▶ **Problem details**
Retype all of the listing exactly, with no pictures.

▶ **Collected material**
◆ ◆ ◆ ◆ ◆

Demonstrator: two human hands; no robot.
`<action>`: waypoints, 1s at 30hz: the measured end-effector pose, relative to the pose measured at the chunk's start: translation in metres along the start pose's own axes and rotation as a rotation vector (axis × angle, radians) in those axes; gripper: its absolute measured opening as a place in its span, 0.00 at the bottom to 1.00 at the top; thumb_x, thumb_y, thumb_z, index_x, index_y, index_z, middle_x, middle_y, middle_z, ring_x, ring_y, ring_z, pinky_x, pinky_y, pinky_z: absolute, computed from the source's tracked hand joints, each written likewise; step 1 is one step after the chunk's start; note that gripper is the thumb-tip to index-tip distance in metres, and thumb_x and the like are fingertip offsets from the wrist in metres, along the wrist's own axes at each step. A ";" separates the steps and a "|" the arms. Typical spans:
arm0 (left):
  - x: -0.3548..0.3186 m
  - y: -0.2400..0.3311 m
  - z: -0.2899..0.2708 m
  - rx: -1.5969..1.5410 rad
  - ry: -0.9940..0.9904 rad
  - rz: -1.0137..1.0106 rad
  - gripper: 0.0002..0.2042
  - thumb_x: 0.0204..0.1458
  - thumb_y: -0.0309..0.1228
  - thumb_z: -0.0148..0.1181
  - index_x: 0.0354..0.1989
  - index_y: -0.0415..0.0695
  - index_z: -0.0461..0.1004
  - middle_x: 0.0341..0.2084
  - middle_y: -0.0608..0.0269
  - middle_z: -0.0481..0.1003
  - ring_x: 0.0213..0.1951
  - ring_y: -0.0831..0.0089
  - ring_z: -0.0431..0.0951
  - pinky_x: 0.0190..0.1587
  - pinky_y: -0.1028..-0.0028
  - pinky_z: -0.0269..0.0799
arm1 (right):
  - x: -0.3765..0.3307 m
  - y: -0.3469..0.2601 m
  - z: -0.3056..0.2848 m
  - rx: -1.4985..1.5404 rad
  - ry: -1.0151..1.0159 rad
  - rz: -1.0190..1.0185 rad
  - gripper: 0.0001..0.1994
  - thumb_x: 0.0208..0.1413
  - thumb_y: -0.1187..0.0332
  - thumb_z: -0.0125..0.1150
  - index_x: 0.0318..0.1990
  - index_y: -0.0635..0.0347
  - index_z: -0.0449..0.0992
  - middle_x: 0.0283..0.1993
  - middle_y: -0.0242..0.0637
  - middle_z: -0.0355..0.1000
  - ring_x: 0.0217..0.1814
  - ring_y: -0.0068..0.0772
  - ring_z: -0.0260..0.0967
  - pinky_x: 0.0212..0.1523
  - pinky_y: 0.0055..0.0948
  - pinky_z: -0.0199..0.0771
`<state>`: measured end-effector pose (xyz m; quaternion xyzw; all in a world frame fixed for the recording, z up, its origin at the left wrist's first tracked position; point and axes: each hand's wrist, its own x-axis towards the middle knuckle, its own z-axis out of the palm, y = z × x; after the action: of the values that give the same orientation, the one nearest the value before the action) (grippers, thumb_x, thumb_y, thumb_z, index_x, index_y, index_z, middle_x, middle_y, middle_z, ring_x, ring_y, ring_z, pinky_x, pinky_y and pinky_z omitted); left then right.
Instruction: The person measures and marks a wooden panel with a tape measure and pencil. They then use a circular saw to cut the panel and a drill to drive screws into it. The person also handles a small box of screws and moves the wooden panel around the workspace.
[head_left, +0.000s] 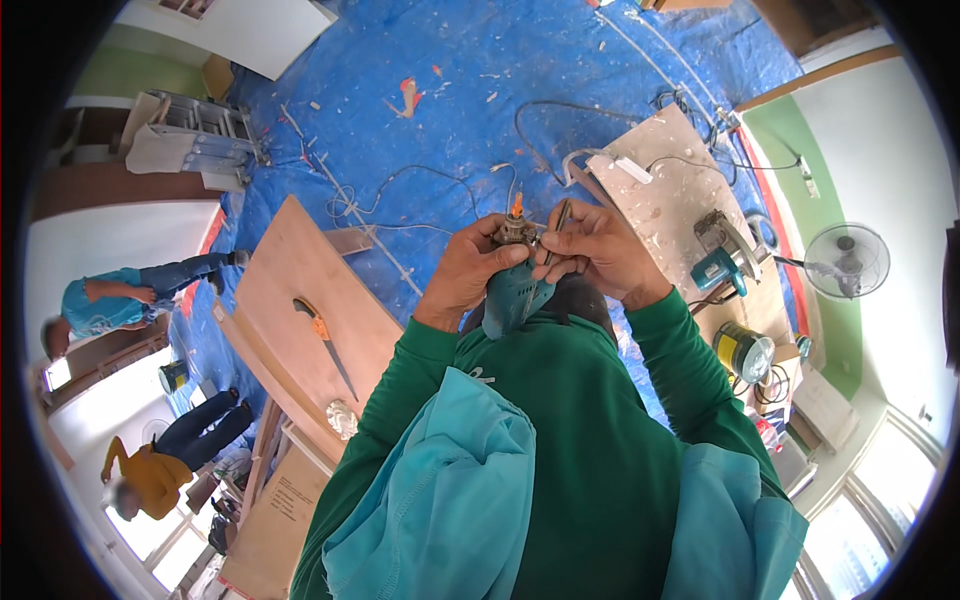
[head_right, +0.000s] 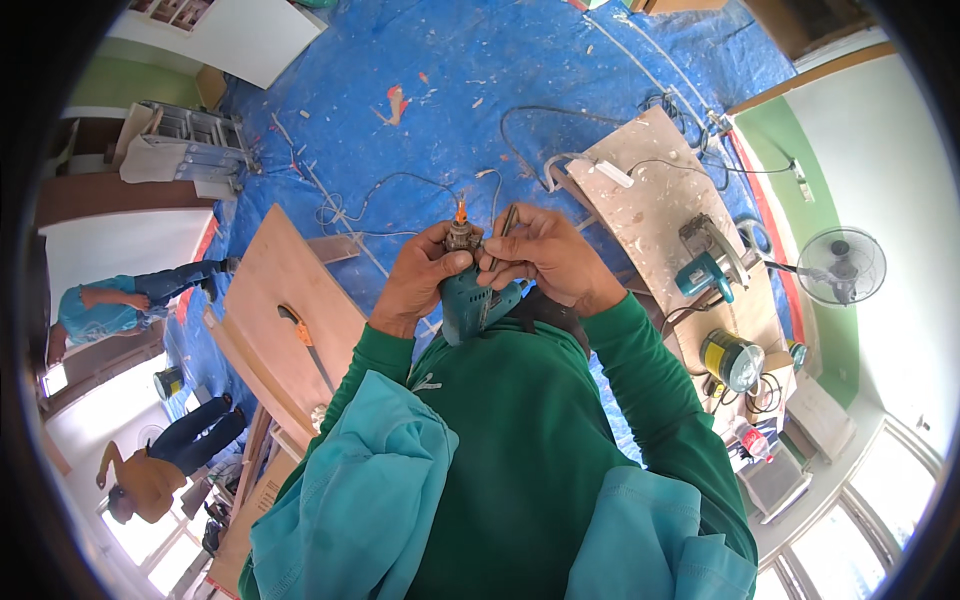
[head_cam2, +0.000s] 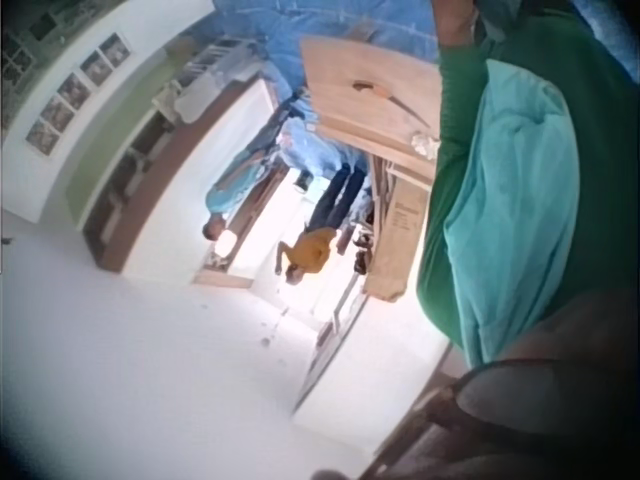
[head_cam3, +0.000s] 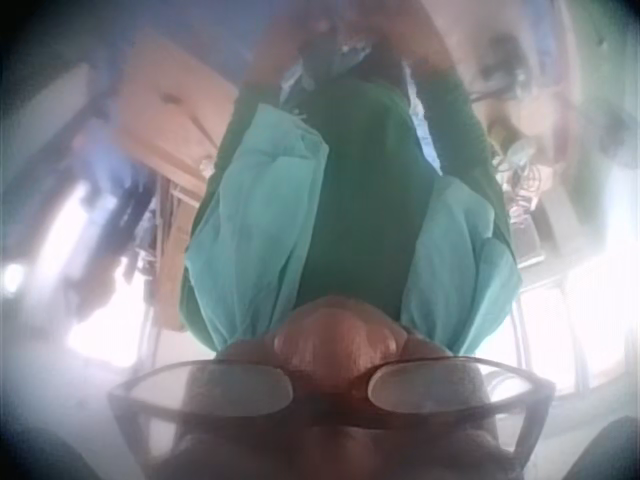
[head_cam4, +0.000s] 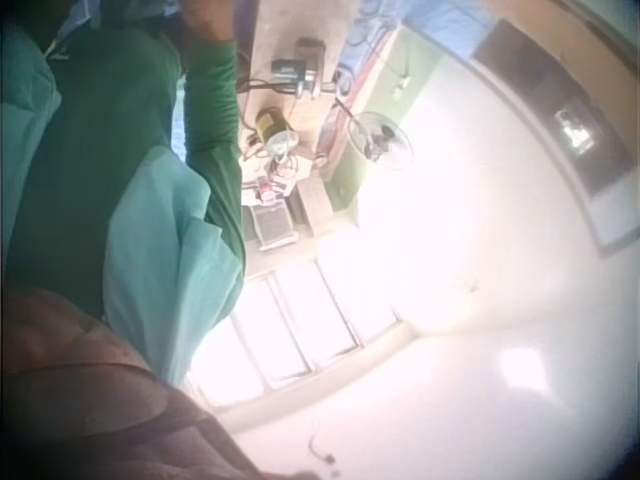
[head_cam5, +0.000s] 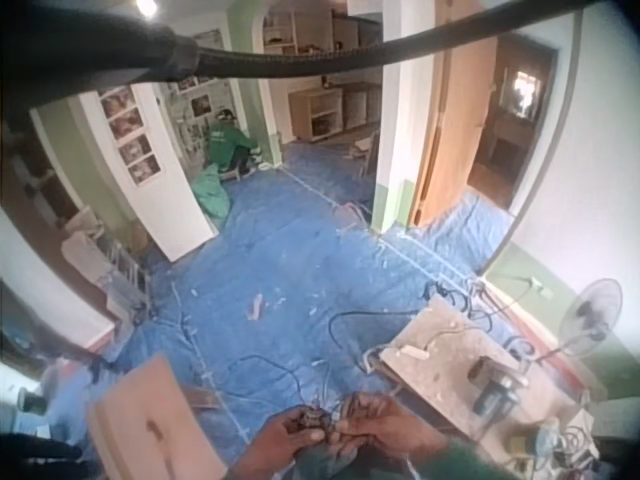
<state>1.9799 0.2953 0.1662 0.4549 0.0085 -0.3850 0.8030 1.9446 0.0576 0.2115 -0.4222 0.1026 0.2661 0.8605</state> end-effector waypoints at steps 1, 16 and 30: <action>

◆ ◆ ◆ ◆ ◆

▶ **Solved exercise**
Demonstrator: two human hands; no robot.
`<action>`: waypoints, 1s at 30hz: the measured end-effector pose, relative to the pose measured at the chunk's start: translation in metres along the start pose's own axes and rotation as a rotation vector (axis × angle, radians) in those axes; gripper: its absolute measured opening as a place in its span, 0.00 at the bottom to 1.00 at the top; thumb_x, thumb_y, thumb_z, index_x, index_y, index_z, middle_x, middle_y, middle_z, ring_x, ring_y, ring_z, pinky_x, pinky_y, pinky_z: absolute, computed from the source's tracked hand joints, each written likewise; step 1 is one step after the chunk's start; note that gripper is the thumb-tip to index-tip distance in metres, and thumb_x and the like are fingertip offsets from the wrist in metres, along the wrist's own axes at each step. A ";" separates the steps and a "|" the arms. Typical spans:
arm0 (left):
  - x: -0.3548..0.3186 m
  - y: -0.2400..0.3311 m
  - z: -0.2899..0.2708 m
  - rx: -1.5969..1.5410 rad
  - ry: -0.9940..0.9904 rad
  - rz: -1.0137..1.0106 rad
  - gripper: 0.0002..0.2042
  - thumb_x: 0.0204..0.1458
  - thumb_y: -0.0309..0.1228
  - thumb_z: -0.0148..0.1181
  - index_x: 0.0354..0.1989
  - index_y: -0.0415..0.0695
  - index_z: -0.0461..0.1004
  - middle_x: 0.0341..0.2084
  - middle_y: -0.0608..0.0269
  - middle_z: -0.0481..0.1003
  - ring_x: 0.0213..0.1951
  - ring_y: -0.0831..0.0089
  - ring_z: -0.0431..0.0951
  - pinky_x: 0.0190..0.1587
  - pinky_y: -0.1028..-0.0028
  - pinky_z: -0.0269..0.0799
arm1 (right):
  - x: -0.3765..0.3307 m
  - y: -0.3469..0.2601 m
  - z: -0.3056..0.2848 m
  - rx: -1.4985..1.5404 rad
  - ry: -1.0151..1.0159 rad
  - rz: -1.0190..1.0185 rad
  - gripper: 0.0001..0.1994
  - thumb_x: 0.0208..0.1413
  - thumb_y: -0.1187..0.0332
  - thumb_z: -0.0125..0.1150
  - index_x: 0.0318..0.1990
  - index_y: -0.0635..0.0347
  - index_z: -0.0449..0.0992
  - middle_x: 0.0283..0.1993
  - middle_y: -0.0242..0.0637
  - middle_z: -0.0355..0.1000
  - ring_x: 0.0217..0.1814
  - ring_y: -0.0068..0.0772
  - ring_z: -0.0260..0.0967
  - pinky_x: 0.0212..0.1523
  - pinky_y: 0.0055..0.0948
  - pinky_z: -0.0199..0.0771
`<state>`: measured end-effector pose (xyz m; quaternion xyzw; all in a world frame fixed for the recording, z up, its origin at the left wrist's first tracked position; point and axes: each hand's wrist, its own x-axis towards the middle knuckle, its own z-axis out of the palm, y = z × x; after the action: of the values that give the same orientation, the one nearest the value before the action) (grippers, thumb_x, thumb_y, thumb_z, index_x, index_y, index_z, middle_x, middle_y, middle_z, ring_x, ring_y, ring_z, pinky_x, pinky_y and pinky_z omitted); left then right.
Instruction: The person measures and marks a wooden panel with a tape measure and pencil. They then use a circular saw to cut the panel and a drill to drive screws into it. The person also handles a small box of screws and moves the wooden panel around the workspace.
[head_left, +0.000s] 
[head_right, +0.000s] 
[head_cam2, +0.000s] 
[head_cam3, +0.000s] 
[head_cam4, +0.000s] 
[head_cam5, +0.000s] 
<state>1.9799 0.2953 0.1662 0.4549 0.0085 -0.3850 0.8030 1.9446 0.0576 0.2115 -0.4222 0.1026 0.2661 0.8605</state> end-effector waypoints at steps 1, 16 and 30: <action>

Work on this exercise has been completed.